AGW Today: Krugman Works Climate Alarmism With Environment

In an entirely predictable op-ed piece, Paul Krugman works the BP oil spill, environmentalism, and climate alarmism all into the mix. And, like all hysterical liberals, he swings for the rafters and misses: Drilling, Disaster, Denial

It took futuristic technology to achieve one of the worst ecological disasters on record. Without such technology, after all, BP couldn’t have drilled the Deepwater Horizon well in the first place. Yet for those who remember their environmental history, the catastrophe in the gulf has a strangely old-fashioned feel, reminiscent of the events that led to the first Earth Day, four decades ago.

And maybe, just maybe, the disaster will help reverse environmentalism’s long political slide — a slide largely caused by our very success in alleviating highly visible pollution.

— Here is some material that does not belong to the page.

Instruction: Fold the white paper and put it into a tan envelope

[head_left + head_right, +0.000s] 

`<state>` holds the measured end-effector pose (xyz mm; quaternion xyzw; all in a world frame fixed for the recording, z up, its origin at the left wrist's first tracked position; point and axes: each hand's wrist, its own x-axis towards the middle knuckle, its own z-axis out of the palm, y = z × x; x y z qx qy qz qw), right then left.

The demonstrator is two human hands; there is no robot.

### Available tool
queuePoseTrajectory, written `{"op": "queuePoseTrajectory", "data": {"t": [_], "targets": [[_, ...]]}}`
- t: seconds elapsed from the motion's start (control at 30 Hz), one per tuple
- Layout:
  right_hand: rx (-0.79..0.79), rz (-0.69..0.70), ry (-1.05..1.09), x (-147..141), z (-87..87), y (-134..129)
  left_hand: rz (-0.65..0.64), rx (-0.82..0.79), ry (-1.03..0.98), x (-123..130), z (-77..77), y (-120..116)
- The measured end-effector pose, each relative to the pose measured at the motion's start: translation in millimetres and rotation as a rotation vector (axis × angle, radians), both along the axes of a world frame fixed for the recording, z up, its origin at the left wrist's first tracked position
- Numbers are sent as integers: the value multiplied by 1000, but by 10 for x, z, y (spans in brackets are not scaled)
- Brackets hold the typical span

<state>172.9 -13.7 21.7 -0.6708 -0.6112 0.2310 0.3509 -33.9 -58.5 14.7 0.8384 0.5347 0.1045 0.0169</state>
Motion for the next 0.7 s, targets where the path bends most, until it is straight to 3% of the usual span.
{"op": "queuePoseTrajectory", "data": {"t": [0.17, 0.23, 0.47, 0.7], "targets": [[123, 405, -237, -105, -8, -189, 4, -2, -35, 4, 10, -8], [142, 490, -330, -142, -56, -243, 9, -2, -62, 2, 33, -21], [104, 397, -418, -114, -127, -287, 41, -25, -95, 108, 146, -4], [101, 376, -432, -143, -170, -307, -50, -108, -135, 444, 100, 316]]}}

If so, there may be a small silver lining to a very dark cloud.

No, Paul, the slide was caused by unhinged and very visible extreme environmentalists, those who use violent tactics, those who make spectacles of themselves, those who spike trees (putting humans at risk of injury and death), those who look like they haven’t met a shower in months, those who use overwrought and overblown hysterical language, plus those who link silly globull warming to every real environmental issue. More on the last in a bit

Environmentalism began as a response to pollution that everyone could see. The spill in the gulf recalls the 1969 blowout that coated the beaches of Santa Barbara in oil. But 1969 was also the year the Cuyahoga River, which flows through Cleveland, caught fire. Meanwhile, Lake Erie was widely declared “dead,” its waters contaminated by algal blooms. And major U.S. cities — especially, but by no means only, Los Angeles — were often cloaked in thick, acrid smog.

Actually, Paul, the founder, Senator Gaylord Nelson, started thinking about it way back in 1962, and mentions nothing about the January 1969 blowout, of which there was one. Simple Google searches would have helped, bub.

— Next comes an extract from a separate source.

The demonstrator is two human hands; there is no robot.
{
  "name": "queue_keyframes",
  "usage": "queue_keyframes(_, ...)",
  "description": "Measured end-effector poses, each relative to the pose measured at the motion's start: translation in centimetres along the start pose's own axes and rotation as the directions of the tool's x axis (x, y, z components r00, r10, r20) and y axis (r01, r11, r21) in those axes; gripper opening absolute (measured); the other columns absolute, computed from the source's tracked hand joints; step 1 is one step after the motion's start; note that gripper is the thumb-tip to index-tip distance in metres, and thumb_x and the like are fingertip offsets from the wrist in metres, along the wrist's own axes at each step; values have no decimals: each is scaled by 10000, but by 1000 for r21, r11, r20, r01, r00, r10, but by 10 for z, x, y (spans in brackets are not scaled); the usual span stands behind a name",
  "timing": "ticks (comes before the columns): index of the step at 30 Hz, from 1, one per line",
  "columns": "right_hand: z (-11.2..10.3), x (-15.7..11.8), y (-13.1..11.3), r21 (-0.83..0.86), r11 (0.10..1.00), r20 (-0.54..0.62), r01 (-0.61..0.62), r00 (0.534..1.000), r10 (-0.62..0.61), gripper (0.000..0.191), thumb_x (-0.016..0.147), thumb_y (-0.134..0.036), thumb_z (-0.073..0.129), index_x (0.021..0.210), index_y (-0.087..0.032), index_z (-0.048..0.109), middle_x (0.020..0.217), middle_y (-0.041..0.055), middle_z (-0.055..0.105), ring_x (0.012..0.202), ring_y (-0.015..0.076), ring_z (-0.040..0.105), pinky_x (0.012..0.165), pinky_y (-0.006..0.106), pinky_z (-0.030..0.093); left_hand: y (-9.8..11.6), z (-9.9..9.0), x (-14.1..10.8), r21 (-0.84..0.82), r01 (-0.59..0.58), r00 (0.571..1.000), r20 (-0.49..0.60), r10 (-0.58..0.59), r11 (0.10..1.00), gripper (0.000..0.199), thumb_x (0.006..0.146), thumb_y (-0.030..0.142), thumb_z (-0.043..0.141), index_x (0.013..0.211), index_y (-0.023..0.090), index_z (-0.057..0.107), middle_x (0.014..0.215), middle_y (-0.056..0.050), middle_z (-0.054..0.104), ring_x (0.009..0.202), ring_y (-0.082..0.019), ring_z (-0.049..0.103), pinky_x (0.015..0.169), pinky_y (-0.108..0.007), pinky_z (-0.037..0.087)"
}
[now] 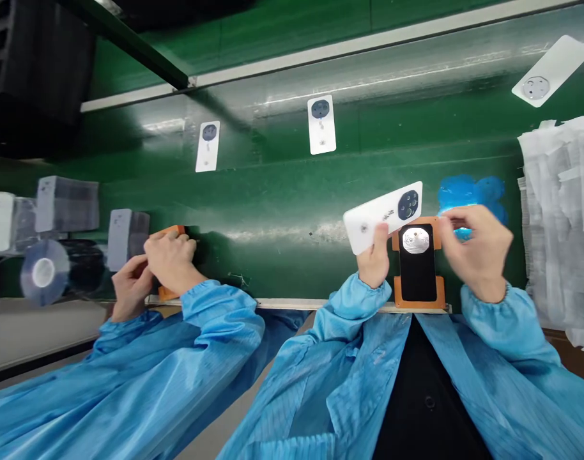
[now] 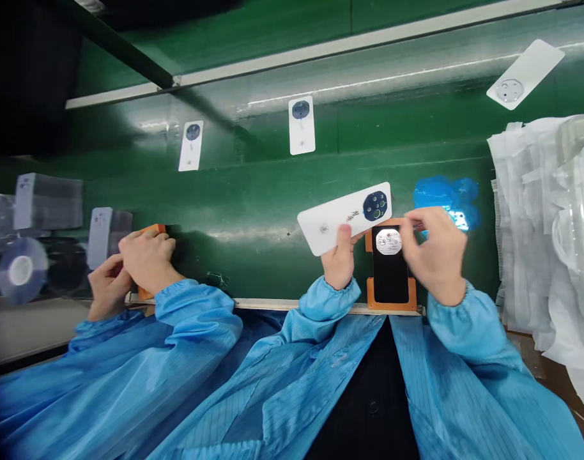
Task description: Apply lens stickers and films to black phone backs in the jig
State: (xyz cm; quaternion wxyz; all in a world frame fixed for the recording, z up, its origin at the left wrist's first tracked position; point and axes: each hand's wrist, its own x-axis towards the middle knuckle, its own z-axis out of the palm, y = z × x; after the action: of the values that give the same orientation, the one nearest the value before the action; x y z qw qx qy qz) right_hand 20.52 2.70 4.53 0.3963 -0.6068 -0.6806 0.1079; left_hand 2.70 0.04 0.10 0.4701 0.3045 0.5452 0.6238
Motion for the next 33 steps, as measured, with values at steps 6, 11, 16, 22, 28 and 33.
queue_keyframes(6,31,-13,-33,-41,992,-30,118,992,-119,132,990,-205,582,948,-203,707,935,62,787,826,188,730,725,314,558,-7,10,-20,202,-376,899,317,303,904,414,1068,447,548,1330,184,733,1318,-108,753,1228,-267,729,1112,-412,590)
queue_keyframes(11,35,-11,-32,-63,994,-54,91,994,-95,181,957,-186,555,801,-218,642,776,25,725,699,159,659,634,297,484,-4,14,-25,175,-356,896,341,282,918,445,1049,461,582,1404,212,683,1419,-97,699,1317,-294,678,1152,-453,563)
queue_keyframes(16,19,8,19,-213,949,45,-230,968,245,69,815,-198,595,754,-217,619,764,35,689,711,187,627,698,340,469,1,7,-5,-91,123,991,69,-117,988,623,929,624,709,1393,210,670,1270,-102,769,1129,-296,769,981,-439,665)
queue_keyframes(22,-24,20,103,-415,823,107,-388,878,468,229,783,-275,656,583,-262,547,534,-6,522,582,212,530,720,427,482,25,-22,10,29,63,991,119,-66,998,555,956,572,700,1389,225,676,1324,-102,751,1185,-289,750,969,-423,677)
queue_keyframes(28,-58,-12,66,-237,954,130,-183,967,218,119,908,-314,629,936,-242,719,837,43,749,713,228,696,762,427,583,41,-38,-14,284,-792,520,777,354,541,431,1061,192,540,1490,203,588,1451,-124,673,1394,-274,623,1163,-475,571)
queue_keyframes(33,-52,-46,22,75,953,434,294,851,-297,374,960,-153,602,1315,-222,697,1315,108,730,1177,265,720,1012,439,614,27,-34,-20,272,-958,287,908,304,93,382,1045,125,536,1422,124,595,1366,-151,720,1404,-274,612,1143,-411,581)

After telling us that the successes of the Environmental Protection Act, Clean Water Act, and others caused a slide in the public caring (see the actual reasons above), Paulie writes

This decline in concern would be fine if visible pollution were all that mattered — but it isn’t, of course. In particular, greenhouse gases pose a greater threat than smog or burning rivers ever did. But it’s hard to get the public focused on a form of pollution that’s invisible, and whose effects unfold over decades rather than days.

Let’s say, for the sake of argument, that globull warming is real. The only thing it would truly threaten would be the works of Mankind. The environment has survived many, many, untold numbers of much warmer periods. The environment would survive. He claims that anti-environmentalists are winning. No. The climate realists have been winning. If you want to deal with real environmental issues, I’m right there with you, Paul. If you want to feel that climate alarmism is a real environmental issue, sorry, you have lost it, and do not understand the environment at all. Which is quite understandable, living in the bubble of the NY Times building in the middle of a massive city.

Unfortunately, these kinds of accidents are going to happen. Of course, they could certainly be reduced in their scope and damage if the oil companies were allowed to drill and extract in better areas, but, you liberals won’t allow that, so, more risky ventures have to be undertaken instead.